'''
{
According to Number Theory and Combinatorics, a partition of a positive integer is a way of writing the number as a sum of multiple positive integers. For example, if we take a positive integer number like 4. We can express 4 as
4 (we count the value of the integer itself also as a seperate combination)
3 + 1
2 + 2
2 + 1 + 1
1 + 1 + 1 + 1
Hence, the number of integer partitions for 4 are 5.
If you observe, 2 + 1 + 1 can also be represented as 1 + 1 + 2, 1 + 2 + 1. But in this algorithm we will not consider the order in which the numbers occur but the values of the numbers themselves. So basically, order is not important.
Another way of thinking about this is that we will consider combinations and not permutations.
The Integer Partition Algorithm helps you calculate the number of combinations that are available for a particular number. For example if you pass 4 into the algorithm you'll get 5 as the answer as 5 combinations are available for 4.
Let's take a closer look at how this algorithm actually generates the combinations for the partition of an integer. We do it by creating a 2D Array or another name for it could be a Matrix.
For example, if we create a partition matrix for the number 5. It will look something like this.
Y 0 1 2 3 4 5
X
0 [ 0, 0, 0, 0, 0, 0 ]
1 [ 0, 0, 0, 0, 0, 0 ]
2 [ 0, 0, 0, 0, 0, 0 ]
3 [ 0, 0, 0, 0, 0, 0 ]
4 [ 0, 0, 0, 0, 0, 0 ]
5 [ 0, 0, 0, 0, 0, 0 ]
In this matrix, the horizontal or Y indexes denote the sum that we have to create and the vertical indexes or X denote the summands which help us generate the sum (if you don't know what a summand is... summands are the actual numbers that you add to get the sum.
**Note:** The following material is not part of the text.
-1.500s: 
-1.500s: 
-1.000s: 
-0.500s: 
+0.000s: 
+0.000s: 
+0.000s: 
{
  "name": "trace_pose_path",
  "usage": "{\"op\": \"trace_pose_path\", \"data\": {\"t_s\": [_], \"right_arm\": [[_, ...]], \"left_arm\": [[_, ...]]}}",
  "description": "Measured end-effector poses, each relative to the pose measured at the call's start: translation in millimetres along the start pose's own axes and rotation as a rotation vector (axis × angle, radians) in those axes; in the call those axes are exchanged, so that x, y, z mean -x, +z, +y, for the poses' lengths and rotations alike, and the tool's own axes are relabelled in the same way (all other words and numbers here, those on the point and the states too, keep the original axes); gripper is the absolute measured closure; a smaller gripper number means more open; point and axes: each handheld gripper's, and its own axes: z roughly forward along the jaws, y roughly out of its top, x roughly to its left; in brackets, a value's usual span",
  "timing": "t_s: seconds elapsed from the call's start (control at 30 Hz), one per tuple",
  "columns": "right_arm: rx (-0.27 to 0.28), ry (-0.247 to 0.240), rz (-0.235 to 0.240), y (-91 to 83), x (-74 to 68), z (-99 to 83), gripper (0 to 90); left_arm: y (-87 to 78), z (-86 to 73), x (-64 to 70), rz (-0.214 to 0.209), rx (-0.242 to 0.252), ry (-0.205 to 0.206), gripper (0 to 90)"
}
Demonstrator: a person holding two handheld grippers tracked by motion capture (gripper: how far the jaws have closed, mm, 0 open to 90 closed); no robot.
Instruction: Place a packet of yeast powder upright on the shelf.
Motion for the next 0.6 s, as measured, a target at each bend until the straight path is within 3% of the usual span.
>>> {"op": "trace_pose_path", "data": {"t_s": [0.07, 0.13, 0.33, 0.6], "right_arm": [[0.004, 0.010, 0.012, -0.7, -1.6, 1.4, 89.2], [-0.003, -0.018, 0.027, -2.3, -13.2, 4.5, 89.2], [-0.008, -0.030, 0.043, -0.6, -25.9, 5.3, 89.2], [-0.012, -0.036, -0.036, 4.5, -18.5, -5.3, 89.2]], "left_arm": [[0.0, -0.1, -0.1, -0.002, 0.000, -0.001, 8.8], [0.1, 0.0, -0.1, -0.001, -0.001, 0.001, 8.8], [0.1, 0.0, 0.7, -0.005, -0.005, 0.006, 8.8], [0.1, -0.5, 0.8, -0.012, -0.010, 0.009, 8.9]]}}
For example, if you add 1 + 3 = 4. 1 and 3 are the summands and 4 is the sum). So basically, we are going to use the vertical summands to generate the horizontal sums. The algorithm that we use here is based on Dymanic Programming. The paradigm by which Dynamic Programming operates is by breaking the bigger problem into smaller problems, then solving those problems and then storing the results obtained. The results can then be fetched to later help solve the bigger problem. That is exactly what we are gonna do in this case.
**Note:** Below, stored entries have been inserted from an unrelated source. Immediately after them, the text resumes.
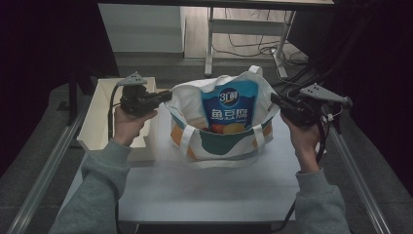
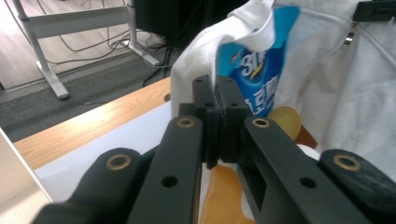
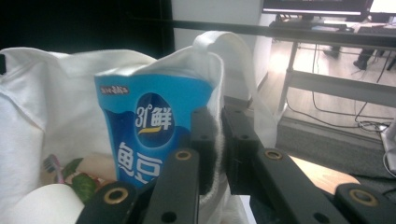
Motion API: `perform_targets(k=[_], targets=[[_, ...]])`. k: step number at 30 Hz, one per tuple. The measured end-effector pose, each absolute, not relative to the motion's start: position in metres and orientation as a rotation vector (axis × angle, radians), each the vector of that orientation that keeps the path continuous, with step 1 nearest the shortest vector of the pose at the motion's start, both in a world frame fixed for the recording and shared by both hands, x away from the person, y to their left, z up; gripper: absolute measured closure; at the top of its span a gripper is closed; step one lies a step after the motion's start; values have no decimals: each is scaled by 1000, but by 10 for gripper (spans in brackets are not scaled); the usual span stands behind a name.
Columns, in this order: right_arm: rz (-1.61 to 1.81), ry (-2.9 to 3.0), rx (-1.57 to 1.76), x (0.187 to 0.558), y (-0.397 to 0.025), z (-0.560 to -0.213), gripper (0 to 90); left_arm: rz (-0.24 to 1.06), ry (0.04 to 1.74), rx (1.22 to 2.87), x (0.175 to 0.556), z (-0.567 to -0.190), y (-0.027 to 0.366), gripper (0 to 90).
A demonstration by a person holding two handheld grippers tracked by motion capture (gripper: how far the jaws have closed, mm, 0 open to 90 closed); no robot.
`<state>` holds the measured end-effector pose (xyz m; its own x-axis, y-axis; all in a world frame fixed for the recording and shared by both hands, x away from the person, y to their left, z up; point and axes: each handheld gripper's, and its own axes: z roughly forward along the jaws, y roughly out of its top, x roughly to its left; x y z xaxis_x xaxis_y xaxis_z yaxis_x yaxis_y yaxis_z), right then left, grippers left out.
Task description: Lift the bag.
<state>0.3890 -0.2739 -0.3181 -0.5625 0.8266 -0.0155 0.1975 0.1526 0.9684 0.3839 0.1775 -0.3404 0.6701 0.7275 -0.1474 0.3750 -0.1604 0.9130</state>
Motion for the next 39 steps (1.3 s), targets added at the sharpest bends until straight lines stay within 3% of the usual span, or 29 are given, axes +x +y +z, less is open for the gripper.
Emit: perform_targets(k=[11,30,35,39], targets=[[1371,1883,1042,414,-276,-338,829,403,935,1815,406,-356,167,883],[1376,1910,1060,416,-277,-351,810,362,920,1832,405,-362,160,859],[1376,1906,1046,414,-277,-349,737,337,898,1848,404,-365,155,718],[1379,1912,1042,412,-277,-349,628,348,886,1850,402,-365,150,543]])
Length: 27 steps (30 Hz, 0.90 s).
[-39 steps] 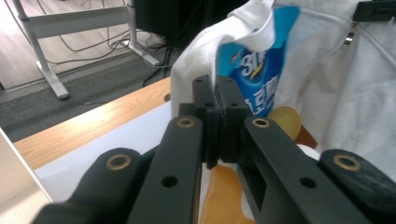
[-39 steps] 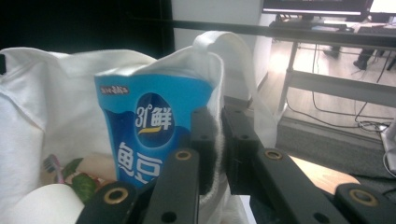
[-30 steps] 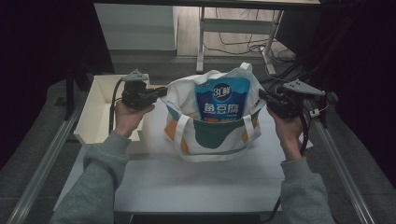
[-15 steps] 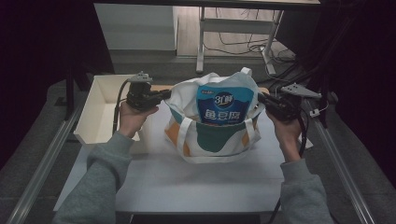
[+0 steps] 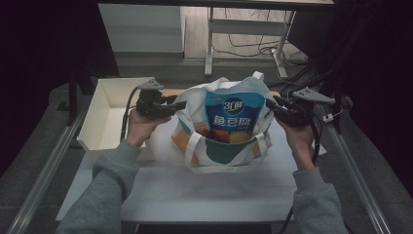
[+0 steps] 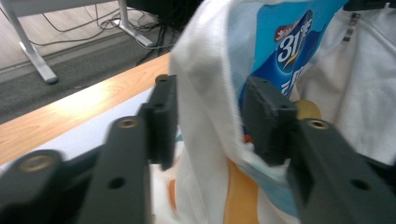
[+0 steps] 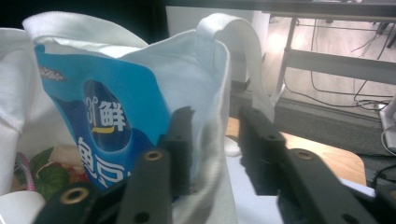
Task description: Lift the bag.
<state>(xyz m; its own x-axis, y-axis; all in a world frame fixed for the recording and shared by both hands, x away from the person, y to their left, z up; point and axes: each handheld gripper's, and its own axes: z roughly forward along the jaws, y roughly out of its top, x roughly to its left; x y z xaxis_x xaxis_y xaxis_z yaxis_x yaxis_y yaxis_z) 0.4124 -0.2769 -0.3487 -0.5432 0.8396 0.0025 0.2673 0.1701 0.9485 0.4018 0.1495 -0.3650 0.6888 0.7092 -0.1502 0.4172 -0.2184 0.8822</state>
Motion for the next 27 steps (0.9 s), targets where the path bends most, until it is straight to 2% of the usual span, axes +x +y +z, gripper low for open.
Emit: perform_targets(k=[2,4,14,27], targets=[[1373,1911,1039,411,-277,-349,569,353,889,1842,401,-364,148,477],[1373,1918,1035,410,-277,-349,554,359,887,1846,400,-364,147,443],[1404,1908,1041,403,-283,-349,427,337,843,1845,391,-364,146,436],[1468,1914,974,385,-284,-339,370,330,808,1815,375,-358,154,316]])
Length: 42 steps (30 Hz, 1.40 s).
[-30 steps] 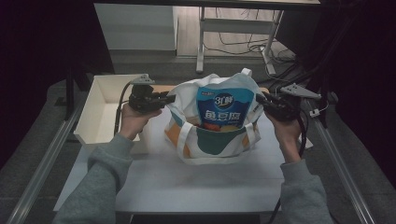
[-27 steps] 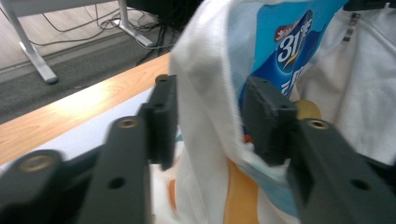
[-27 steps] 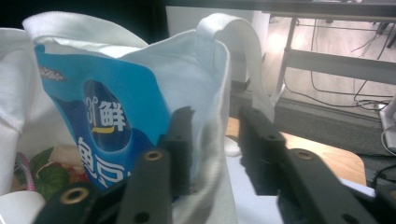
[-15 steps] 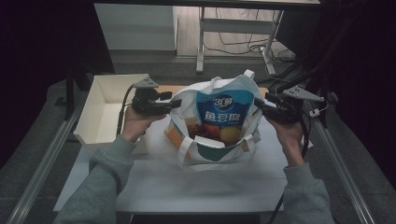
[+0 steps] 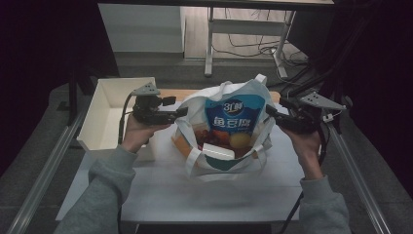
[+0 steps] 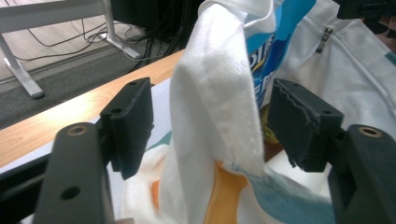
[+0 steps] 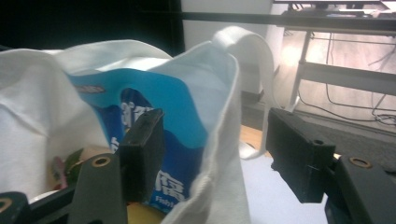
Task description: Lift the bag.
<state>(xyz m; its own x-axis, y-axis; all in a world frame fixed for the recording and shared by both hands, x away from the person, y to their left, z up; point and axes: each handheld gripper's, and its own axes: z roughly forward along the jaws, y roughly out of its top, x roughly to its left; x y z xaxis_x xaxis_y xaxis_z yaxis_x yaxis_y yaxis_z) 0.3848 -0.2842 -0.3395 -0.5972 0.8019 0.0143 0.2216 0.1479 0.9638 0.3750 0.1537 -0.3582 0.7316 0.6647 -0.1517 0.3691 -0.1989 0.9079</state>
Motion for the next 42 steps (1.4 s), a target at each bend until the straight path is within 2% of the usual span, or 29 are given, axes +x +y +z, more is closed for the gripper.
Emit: perform_targets(k=[22,29,42], targets=[[1525,1909,974,357,-316,-343,369,350,823,1815,333,-366,203,309],[1494,1915,1011,351,-327,-357,370,323,857,1836,328,-385,211,312],[1394,2024,1036,344,-326,-397,374,299,827,1922,317,-409,197,330]])
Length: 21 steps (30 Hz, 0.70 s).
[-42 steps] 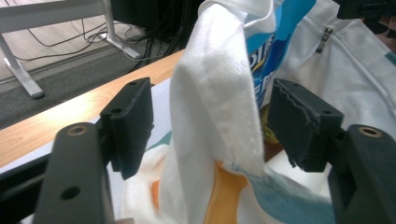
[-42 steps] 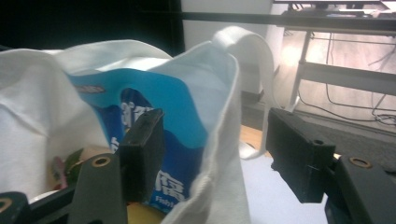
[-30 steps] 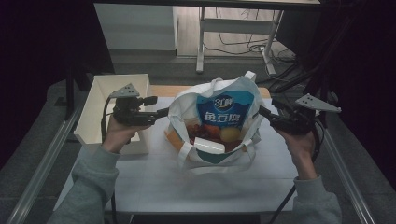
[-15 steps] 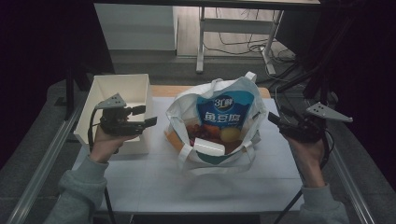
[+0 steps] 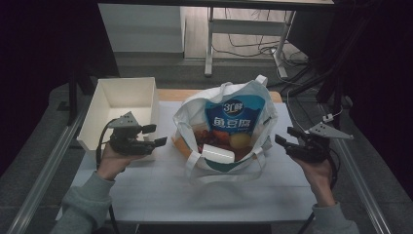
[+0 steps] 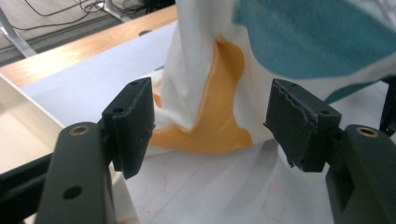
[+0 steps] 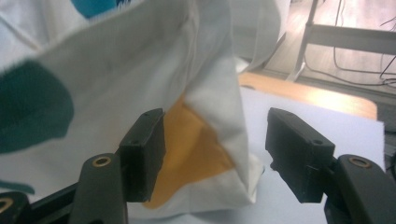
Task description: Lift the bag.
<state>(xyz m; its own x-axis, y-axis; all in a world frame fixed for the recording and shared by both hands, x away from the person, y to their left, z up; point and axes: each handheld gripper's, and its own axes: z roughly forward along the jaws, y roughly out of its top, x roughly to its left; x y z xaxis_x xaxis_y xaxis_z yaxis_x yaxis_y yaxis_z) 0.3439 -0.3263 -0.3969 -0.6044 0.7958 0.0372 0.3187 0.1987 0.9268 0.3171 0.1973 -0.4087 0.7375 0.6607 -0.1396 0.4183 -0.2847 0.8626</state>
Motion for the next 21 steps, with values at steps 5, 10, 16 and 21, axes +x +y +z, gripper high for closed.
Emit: perform_targets(k=[5,10,16,21], targets=[[1367,2059,1030,343,-324,-406,376,293,826,1948,315,-417,193,333],[1332,2104,1008,344,-321,-415,383,295,831,1967,312,-422,192,334],[1310,2145,990,343,-320,-425,383,294,844,1983,306,-431,191,335],[1287,2175,976,341,-316,-434,384,317,843,1990,297,-437,188,334]])
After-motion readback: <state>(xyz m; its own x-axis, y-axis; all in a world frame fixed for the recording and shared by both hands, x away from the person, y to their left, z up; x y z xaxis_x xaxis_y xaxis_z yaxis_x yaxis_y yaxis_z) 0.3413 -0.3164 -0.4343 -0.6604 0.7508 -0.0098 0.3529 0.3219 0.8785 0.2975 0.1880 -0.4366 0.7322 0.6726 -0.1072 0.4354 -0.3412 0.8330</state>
Now, as the first index of Y is 0, so we need to create a sum of 0 from the first summand in X which is also 0. The number of combinations in which we can achieve 0 from 0 is 1 because 0 has no value and cannot be broken down any futher.
Y 0 1 2 3 4 5
X
0 [ 1, 0, 0, 0, 0, 0 ]
1 [ 0, 0, 0, 0, 0, 0 ]
2 [ 0, 0, 0, 0, 0, 0 ]
3 [ 0, 0, 0, 0, 0, 0 ]
4 [ 0, 0, 0, 0, 0, 0 ]
5 [ 0, 0, 0, 0, 0, 0 ]
The next sum that we need to create from 0 is 1. Now, if you think about it, that is kind of impossible because 0 literally has no value. This means that there are no combinations that will lead us to create 1 from 0. Similary, if we consider the next sums to create from 0 i.e., 2, 3, 4, 5. They will also suffer the same fate because you cannot create either of them from 0. Hence, the number of combinations there will also be 0.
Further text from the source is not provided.